The Asset Management Working Group, commissioned by Alistair Darling, the Chancellor, also urged the Government to look again at the controversial issue of stamp duty on share trades, arguing that it reduces investment returns and prevents funds from locating in the UK.
“An opportunity looms for the retention and attraction of the global alternatives industry by establishing a tax-effective onshore regime,” Robert Jenkins, co-chairman of the group, says. “To put it provocatively, bring Ireland and Luxembourg to the UK and do not allow the UK’s alternatives industry to move to an Ireland or Luxembourg,” he says.
The group highlighted that the UK is the clear centre of asset management for Europe, with a 34 per cent market share, according to figures from Efama, the European trade body.
However, favourable regulation and tax treatment means that asset managers based in the UK often register or list their funds offshore in France and Germany, as well as Luxembourg and Ireland. Here, the UK has only an 8 per cent share of the European market.
According to a report by the Investment Management Association and KPMG, the UK exchequer loses as much as £1 million in tax revenues for every £1 billion of funds that are domiciled overseas.
The Asset Management Working Group is the latest in a series of financial services groups to come up with recommendations for how the Government can act to maintain the competitiveness of the UK as a financial centre.
It features industry luminaries such as Martin Gilbert, chief executive of Aberdeen Asset Management, Dean Buckley, the chief executive of Scottish Widows Investment Partnership, and Paul Marshall, chairman of Marshall Wace, the hedge fund.
The group says today that government should work with the asset management industry and regulators at the Financial Services Authority (FSA) to formulate a viable regime for onshore hedge funds.

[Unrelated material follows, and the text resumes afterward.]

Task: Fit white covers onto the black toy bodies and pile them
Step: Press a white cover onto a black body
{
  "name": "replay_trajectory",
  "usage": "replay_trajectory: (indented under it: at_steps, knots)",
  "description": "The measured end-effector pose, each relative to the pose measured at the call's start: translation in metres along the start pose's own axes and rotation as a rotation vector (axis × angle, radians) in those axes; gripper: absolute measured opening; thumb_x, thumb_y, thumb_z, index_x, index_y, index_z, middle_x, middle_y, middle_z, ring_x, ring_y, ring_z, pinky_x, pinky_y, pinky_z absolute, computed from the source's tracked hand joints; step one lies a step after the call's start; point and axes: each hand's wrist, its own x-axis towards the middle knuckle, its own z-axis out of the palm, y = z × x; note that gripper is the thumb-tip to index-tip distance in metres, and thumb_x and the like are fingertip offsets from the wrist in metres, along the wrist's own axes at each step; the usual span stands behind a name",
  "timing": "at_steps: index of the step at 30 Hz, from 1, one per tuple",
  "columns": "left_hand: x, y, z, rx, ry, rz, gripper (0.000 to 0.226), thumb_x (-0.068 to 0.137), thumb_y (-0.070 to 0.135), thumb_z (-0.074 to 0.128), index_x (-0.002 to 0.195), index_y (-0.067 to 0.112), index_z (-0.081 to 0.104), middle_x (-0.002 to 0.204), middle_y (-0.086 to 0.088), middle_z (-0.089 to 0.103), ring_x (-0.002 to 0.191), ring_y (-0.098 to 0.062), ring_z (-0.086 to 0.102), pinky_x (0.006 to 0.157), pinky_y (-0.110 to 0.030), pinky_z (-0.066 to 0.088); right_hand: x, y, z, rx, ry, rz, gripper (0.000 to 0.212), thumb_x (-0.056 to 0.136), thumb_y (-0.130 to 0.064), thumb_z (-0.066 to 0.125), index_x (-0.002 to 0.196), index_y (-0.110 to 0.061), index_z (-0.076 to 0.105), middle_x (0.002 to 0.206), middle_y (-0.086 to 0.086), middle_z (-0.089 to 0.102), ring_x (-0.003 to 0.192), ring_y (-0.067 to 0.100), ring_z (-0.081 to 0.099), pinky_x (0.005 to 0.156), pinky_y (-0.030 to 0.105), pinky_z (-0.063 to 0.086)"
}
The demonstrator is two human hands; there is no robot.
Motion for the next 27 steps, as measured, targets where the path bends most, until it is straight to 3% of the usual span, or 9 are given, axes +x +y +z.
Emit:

It says that UK investors, often known as the “buy-side” are at least as important as banks to capital markets and the wider economy. It also urged the FSA to encourage shareholders to engage directly with companies to secure better good corporate governance. Lord Myners has previously berated UK investors for acting as “absentee landlords” in the run-up to the banking crisis.
While the group expresses concerns about a proposed EU crackdown on asset managers, including hedge funds, it argues that the policy represents an opportunity for the UK as funds will consider relocating both their headquarters and their managed assets.